▸ WHAT YOU SHOULD DO: Go through the listing below and say how many lines contain "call"; write nothing but the number.

▸ INPUT DATA:
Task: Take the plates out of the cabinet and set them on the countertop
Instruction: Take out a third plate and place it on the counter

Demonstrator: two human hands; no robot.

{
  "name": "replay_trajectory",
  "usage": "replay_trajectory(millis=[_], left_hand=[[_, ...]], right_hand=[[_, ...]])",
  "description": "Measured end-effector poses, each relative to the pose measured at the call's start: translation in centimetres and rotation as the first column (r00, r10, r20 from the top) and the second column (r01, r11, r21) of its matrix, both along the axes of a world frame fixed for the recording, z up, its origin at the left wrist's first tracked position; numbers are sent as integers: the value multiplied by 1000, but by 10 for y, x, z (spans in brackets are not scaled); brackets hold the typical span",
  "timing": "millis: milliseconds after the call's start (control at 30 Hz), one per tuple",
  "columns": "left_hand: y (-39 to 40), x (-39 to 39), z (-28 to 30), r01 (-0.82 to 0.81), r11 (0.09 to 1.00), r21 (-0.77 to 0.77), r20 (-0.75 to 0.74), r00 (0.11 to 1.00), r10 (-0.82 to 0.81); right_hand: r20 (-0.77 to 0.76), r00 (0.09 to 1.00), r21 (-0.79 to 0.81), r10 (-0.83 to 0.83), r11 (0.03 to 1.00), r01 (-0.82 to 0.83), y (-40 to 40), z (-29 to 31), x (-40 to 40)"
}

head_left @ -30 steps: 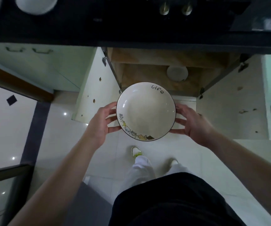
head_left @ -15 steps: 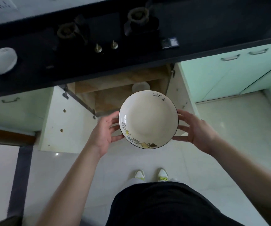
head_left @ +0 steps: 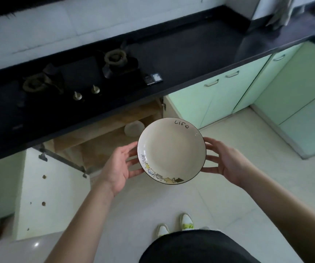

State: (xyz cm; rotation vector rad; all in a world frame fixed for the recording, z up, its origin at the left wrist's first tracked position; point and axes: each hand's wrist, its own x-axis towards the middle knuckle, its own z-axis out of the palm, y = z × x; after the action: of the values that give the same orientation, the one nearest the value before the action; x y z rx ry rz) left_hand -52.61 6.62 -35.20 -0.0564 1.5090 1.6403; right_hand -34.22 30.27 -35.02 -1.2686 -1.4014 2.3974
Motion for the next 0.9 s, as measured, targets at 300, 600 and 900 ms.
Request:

▸ TASK RESULT: 2